■ Aim of the task ■
Below are entries. Give back exactly the lines from the one containing "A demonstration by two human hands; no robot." through the one containing "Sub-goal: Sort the", inclusive, without the pictures.
(Beginning of Record set)
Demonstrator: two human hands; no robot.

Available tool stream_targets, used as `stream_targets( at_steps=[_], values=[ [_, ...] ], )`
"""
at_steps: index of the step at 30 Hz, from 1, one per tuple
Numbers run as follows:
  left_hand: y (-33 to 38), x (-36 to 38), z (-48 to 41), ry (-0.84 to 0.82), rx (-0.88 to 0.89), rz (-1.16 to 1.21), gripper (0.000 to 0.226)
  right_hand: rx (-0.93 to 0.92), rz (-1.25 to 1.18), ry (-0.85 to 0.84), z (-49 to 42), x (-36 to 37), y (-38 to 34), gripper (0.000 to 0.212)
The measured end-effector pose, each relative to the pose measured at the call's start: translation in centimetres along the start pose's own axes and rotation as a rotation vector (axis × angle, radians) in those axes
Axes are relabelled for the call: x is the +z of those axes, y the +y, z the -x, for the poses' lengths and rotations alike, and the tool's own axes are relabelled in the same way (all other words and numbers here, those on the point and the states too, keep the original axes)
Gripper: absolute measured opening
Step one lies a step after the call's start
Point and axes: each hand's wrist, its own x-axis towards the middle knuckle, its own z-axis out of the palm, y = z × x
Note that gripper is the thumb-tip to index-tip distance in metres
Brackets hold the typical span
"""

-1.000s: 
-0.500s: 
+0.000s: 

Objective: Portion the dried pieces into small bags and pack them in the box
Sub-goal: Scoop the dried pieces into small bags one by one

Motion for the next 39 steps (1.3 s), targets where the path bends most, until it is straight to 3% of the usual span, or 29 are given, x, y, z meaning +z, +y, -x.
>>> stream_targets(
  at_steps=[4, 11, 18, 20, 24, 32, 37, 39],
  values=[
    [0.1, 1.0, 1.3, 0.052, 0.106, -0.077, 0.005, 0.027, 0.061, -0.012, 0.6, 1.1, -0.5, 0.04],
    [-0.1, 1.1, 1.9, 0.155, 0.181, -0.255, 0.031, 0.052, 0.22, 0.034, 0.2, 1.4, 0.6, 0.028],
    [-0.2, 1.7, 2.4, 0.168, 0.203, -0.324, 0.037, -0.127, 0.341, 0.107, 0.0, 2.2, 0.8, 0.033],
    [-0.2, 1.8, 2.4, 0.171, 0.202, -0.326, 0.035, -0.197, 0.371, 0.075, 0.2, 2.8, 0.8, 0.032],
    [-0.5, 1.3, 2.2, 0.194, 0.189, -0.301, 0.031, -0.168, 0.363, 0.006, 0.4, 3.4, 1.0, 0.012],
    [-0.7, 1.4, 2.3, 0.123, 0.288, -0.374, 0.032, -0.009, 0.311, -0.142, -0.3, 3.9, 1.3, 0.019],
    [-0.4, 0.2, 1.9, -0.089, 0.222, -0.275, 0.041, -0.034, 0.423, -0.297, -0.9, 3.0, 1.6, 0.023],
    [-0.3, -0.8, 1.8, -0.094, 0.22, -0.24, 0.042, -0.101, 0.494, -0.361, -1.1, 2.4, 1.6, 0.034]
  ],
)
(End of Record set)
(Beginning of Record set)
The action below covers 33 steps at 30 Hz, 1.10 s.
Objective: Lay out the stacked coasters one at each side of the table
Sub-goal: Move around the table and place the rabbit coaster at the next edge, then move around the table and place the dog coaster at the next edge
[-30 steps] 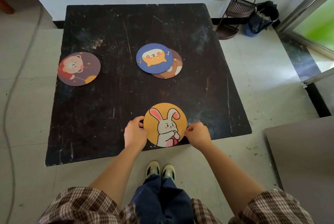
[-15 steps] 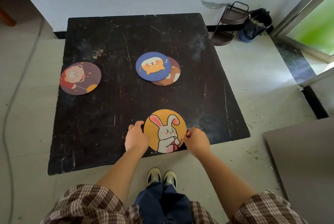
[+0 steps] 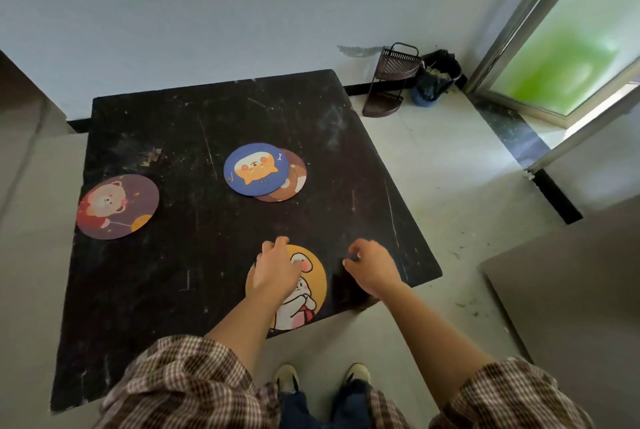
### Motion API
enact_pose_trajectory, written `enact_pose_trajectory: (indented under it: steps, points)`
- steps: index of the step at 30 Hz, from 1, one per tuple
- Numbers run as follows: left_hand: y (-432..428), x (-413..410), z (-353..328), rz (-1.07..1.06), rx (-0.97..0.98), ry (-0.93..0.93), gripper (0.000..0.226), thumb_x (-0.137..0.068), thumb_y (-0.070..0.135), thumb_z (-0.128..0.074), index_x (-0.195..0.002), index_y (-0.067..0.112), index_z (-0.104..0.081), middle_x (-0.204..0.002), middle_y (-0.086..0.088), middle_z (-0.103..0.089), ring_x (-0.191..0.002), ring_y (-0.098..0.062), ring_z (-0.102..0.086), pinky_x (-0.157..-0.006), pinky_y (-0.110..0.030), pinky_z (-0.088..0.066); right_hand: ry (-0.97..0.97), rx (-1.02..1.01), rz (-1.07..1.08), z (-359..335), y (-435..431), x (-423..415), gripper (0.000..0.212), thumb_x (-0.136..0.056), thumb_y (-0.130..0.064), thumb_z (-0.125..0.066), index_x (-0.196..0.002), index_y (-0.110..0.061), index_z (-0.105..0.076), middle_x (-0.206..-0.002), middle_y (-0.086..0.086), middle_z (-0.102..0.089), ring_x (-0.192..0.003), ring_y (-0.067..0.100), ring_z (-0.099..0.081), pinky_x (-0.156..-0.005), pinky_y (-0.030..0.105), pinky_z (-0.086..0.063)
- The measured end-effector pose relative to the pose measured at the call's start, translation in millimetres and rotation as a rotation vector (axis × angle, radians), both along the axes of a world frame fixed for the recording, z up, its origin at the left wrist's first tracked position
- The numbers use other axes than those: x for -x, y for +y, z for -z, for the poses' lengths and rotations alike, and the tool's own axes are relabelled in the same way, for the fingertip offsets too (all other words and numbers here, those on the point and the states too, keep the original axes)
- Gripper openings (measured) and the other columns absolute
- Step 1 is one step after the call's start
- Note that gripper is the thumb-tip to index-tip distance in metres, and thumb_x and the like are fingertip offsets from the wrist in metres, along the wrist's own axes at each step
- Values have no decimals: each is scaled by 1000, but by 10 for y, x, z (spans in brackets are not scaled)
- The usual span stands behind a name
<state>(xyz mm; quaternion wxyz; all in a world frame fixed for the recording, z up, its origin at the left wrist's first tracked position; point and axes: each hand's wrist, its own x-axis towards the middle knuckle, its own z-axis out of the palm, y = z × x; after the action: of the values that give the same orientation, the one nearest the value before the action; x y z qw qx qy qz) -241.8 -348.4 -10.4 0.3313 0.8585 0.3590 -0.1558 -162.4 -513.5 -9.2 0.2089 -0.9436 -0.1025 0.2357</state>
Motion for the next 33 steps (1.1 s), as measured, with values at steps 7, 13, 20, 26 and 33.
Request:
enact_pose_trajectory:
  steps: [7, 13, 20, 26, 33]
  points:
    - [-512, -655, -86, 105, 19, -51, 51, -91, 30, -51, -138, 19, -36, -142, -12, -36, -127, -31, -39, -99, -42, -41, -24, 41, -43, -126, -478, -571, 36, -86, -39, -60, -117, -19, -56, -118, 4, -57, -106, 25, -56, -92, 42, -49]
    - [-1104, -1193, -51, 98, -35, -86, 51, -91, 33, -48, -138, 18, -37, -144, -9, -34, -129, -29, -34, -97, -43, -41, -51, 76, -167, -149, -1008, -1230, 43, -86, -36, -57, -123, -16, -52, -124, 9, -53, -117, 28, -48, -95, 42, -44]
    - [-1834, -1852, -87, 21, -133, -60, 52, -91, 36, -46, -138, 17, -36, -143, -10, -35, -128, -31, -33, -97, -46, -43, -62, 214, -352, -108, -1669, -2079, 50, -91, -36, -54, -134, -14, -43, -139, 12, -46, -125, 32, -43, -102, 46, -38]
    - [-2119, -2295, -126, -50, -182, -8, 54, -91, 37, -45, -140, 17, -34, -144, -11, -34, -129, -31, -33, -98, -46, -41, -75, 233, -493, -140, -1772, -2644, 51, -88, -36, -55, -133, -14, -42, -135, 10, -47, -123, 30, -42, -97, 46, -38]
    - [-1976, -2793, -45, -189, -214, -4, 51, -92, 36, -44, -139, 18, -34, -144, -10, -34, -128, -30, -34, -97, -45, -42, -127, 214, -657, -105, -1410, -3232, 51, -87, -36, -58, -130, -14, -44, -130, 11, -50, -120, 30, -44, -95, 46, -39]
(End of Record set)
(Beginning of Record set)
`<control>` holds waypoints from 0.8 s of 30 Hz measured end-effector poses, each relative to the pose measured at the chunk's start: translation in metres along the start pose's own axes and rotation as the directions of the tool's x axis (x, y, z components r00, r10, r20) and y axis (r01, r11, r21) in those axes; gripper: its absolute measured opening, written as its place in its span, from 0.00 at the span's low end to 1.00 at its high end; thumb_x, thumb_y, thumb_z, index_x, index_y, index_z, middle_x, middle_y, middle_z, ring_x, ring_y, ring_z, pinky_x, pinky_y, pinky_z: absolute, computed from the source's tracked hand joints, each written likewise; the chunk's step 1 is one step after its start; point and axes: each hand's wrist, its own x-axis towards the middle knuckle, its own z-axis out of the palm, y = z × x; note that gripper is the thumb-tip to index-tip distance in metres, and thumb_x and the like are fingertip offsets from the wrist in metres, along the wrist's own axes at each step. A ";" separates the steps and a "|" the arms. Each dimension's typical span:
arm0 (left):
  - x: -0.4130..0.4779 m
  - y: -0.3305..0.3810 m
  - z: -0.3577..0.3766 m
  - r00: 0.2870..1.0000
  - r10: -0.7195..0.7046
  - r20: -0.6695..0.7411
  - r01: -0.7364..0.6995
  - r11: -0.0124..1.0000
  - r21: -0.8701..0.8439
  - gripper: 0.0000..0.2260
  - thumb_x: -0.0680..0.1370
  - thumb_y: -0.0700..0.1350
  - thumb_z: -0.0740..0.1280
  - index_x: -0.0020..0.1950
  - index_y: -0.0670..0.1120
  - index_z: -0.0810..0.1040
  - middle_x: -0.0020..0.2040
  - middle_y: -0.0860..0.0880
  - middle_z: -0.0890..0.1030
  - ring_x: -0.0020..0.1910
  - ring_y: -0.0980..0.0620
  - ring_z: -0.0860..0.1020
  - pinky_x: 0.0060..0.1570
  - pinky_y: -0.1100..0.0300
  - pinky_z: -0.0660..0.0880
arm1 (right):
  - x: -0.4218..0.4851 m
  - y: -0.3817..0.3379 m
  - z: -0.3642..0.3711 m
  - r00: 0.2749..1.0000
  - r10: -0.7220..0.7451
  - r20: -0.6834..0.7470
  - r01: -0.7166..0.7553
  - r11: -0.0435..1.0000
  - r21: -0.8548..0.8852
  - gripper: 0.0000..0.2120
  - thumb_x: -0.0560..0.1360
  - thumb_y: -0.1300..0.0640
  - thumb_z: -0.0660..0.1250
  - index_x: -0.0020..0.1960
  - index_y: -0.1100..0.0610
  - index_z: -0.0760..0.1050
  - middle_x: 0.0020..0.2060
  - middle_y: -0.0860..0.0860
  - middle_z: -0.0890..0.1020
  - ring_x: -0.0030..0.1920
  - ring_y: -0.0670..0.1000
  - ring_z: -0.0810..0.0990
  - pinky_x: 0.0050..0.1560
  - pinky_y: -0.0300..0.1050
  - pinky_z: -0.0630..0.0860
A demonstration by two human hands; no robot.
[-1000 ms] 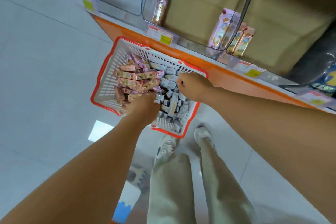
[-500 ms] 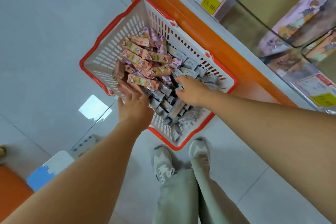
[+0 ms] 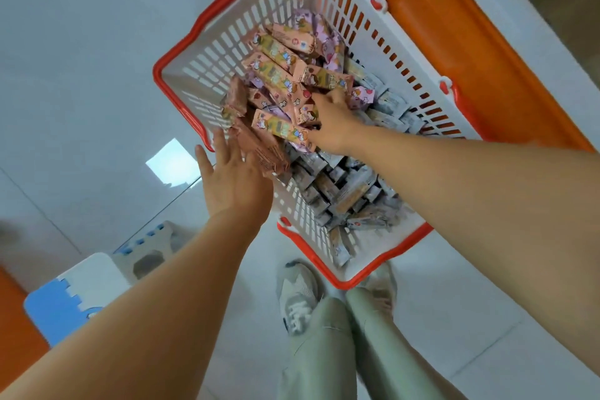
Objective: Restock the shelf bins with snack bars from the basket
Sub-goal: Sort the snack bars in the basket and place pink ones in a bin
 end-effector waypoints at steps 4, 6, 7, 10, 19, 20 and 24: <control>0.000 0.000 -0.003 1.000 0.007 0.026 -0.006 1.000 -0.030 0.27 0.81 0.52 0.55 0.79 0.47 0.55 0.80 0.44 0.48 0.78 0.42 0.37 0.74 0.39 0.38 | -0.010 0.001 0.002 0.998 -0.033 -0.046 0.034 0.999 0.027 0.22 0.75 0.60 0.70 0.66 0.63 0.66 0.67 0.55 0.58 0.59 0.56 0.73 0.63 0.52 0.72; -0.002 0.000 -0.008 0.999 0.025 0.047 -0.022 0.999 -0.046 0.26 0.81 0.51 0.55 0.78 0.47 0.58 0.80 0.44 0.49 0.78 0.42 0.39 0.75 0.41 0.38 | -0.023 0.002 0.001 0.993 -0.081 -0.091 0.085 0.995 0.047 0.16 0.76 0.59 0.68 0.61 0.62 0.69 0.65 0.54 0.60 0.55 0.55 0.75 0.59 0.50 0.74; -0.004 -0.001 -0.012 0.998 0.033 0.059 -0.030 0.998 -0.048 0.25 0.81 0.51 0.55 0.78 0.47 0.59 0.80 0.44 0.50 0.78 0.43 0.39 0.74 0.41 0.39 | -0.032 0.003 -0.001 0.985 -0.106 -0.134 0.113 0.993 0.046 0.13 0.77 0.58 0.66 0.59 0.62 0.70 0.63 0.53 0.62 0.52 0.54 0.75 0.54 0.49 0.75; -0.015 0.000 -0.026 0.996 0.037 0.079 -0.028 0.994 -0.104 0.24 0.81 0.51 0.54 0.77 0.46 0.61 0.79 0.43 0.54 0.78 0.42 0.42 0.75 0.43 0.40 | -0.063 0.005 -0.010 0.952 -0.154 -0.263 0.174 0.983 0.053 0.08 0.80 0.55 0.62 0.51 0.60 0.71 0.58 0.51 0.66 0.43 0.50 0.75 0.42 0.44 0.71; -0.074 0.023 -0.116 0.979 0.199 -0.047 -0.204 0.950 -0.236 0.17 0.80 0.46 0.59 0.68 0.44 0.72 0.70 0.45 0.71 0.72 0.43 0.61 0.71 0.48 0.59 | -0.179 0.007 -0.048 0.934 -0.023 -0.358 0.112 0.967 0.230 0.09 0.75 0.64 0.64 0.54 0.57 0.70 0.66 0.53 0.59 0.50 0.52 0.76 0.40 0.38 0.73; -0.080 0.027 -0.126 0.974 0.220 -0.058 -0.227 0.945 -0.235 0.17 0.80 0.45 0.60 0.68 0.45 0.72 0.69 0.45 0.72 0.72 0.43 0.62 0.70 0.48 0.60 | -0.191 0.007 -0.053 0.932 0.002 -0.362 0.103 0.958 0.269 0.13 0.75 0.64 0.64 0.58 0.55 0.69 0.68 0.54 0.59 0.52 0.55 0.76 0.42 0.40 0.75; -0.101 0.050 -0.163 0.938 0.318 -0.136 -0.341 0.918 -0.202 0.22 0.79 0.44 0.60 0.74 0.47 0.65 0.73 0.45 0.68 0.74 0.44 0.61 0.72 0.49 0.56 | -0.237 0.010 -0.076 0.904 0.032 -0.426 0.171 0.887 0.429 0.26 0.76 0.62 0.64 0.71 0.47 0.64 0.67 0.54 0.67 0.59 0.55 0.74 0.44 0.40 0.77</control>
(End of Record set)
■ Solution to the problem ■
A demonstration by two human hands; no robot.
[-1000 ms] 
[-500 ms] 
[+0 ms] 
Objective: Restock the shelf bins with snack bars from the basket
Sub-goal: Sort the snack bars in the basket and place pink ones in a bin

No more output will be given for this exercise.